|
"Yansımalar" 30.01.2003 Sinan Oymacı - netyorum.com / Sayı: 120
İçindekiler;
- Konu: Takdir Sizden
- Konu: Kafadan Bütün Stokları Bilirim
- Mekan: Lacivert ve Kötü Servis
- Kitap: Kadınları Kullanma Kılavuzu - İlhan Uçkan
- Müzik: Pink Floyd - Echoes : The Best of Pink Floyd
- Film: Secretary - Sekreter
- Söz: Steven Wright
KONU: TAKDİR SİZDEN
"Takdir Sizden" sözünü geçenlerde telefonda konuştuğum bir şirketin
bayi operasyonundan sorumlu (herhalde öyledir, aslını pek bilmiyorum ama ben
öyle tahmin ettim) kişi söyledi.
Sözün aslı o şekilde değil, yanlış biliyor; "Tedbir Sizden Takdir Allah'tan"
diyecekti herhalde ama yeni birşey türetmeyi uygun buldu.
Buraya nereden geldik şimdi. Yine yaşanmış, gerçek bir öykü.

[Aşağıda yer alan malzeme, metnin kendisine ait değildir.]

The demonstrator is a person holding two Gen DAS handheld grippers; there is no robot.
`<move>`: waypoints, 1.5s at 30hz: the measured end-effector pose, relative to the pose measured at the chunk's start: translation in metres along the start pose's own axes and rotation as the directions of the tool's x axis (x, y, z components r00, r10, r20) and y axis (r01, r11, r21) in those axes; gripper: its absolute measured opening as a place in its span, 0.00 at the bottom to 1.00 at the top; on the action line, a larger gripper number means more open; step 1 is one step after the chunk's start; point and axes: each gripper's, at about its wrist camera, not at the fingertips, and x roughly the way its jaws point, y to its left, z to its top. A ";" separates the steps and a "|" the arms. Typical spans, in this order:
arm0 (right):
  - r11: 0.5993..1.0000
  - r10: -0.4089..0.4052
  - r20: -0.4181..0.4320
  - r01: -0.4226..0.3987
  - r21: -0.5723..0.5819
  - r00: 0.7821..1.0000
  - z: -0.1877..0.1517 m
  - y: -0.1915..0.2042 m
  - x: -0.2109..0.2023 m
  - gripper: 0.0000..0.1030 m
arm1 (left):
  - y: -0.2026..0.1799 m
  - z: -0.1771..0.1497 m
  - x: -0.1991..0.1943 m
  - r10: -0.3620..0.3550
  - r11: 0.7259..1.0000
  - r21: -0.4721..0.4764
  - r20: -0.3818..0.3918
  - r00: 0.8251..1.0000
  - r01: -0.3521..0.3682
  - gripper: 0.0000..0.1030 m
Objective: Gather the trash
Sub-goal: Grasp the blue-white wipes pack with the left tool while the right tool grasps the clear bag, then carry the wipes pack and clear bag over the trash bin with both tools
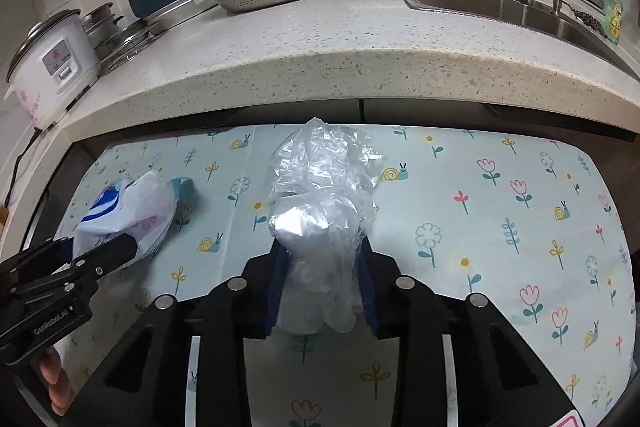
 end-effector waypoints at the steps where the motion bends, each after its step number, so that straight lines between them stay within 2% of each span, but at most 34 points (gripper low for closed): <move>1: 1.000 0.001 0.003 -0.001 -0.003 1.000 -0.001 0.001 -0.003 0.28 | -0.002 0.000 -0.004 -0.001 1.000 0.000 0.007 1.000 0.001 0.36; 4: 1.000 0.011 0.024 -0.011 0.003 1.000 -0.004 0.000 -0.021 0.27 | -0.011 -0.001 -0.019 0.010 1.000 0.021 0.035 0.999 -0.011 0.34; 10: 1.000 0.010 0.073 -0.012 0.026 0.997 -0.003 -0.010 -0.066 0.27 | -0.034 0.002 -0.053 -0.018 0.999 0.030 0.067 0.998 0.016 0.34; 18: 0.997 -0.036 0.148 0.025 0.072 0.988 -0.007 -0.038 -0.147 0.27 | -0.084 0.002 -0.114 -0.067 0.995 0.080 0.124 0.990 0.058 0.34; 32: 0.976 -0.172 0.257 0.129 0.176 0.951 -0.056 -0.125 -0.294 0.28 | -0.216 -0.021 -0.194 -0.191 0.965 0.212 0.154 0.969 0.157 0.34; 39: 0.951 -0.251 0.275 0.184 0.247 0.928 -0.086 -0.177 -0.345 0.28 | -0.284 -0.041 -0.210 -0.249 0.937 0.283 0.135 0.959 0.204 0.34; 45: 0.930 -0.298 0.274 0.214 0.298 0.914 -0.108 -0.213 -0.371 0.28 | -0.335 -0.059 -0.216 -0.285 0.912 0.335 0.108 0.952 0.235 0.34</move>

Aşağıda da okuyacağınız gibi, USB IrDa dönüştürücü ararken geçen sene bayi
olarak bazı ürünler aldığımız bir şirketin internet sayfalarına bakmak aklıma
geldi. Hemen internet sitesine gittim, kullanıcı adı ve şifrenin sorulduğu
sayfaya erişip, defterlerden ilgili kelimeleri ya da harf ve rakam kümelerini
bularak, yazdım.
Bir mesaj; "Girdiğiniz bilgilerden bir ya da birkaçı hatalıdır. Tekrar deneyin".
Belki, klavyede büyük harf karışıklığı oldu, tekrar deneyelim. Bir daha. Yine
aynı mesaj. Bir kez daha ama daha dikkatli. Mesajda değişiklik yok; "Girdiğiniz
bilgilerden bir ya da birkaçı hatalıdır. Tekrar deneyin".

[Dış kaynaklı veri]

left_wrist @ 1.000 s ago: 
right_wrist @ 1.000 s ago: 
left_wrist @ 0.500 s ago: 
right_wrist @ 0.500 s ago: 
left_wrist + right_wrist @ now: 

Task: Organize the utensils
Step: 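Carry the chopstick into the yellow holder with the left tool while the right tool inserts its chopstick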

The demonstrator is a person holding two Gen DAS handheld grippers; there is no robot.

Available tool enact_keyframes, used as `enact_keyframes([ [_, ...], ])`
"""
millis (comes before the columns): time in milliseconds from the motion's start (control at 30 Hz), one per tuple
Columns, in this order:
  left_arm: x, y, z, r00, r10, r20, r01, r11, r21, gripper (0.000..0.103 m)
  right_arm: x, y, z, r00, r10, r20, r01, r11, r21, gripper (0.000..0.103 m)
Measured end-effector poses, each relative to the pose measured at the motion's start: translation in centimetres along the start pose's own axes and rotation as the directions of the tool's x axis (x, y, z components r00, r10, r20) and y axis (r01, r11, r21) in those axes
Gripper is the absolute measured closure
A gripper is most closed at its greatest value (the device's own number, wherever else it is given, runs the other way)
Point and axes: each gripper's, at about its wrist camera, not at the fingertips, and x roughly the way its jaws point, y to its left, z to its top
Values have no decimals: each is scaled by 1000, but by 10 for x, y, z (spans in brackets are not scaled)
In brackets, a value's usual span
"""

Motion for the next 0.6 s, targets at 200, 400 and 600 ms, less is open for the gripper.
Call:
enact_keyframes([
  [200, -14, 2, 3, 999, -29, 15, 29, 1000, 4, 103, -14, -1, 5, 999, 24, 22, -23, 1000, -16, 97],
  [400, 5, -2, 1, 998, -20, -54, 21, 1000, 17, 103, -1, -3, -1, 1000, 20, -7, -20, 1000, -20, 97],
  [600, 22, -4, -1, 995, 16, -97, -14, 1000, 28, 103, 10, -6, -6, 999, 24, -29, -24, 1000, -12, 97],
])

Acaba 2003 başında kullanıcıları kontrol etmek için birşeyler mi yaptılar, diye
düşünerek (bazı şirketler belli dönemlerde bu tür işlemler yaparak, çalıştıkları
şirketlerin yetkilerini kontrol ediyorlar) "Eğer şifrenizi unuttuysanız, e-posta
adresinizi girin. Şifreniz size gönderilecektir" düğmesine bastık.
Gelen ekranda; "Hesabınız geçici bir süre için kapatılmıştır. Bu konu ile ilgili
........ numaralı telefondan ........ ile görüşünüz" yazıyor.
Buyur bakalım. Bizim haberimiz olmadan hesabımız kapatılmış. Ne yaptık acaba?
Borcumuz mu var, pazardaki itibarımız mı zedelenmiş, niye bize haber vermemişler?
Bu soruları kendimize sorarak, yetkili zatı aramaya karar verdik.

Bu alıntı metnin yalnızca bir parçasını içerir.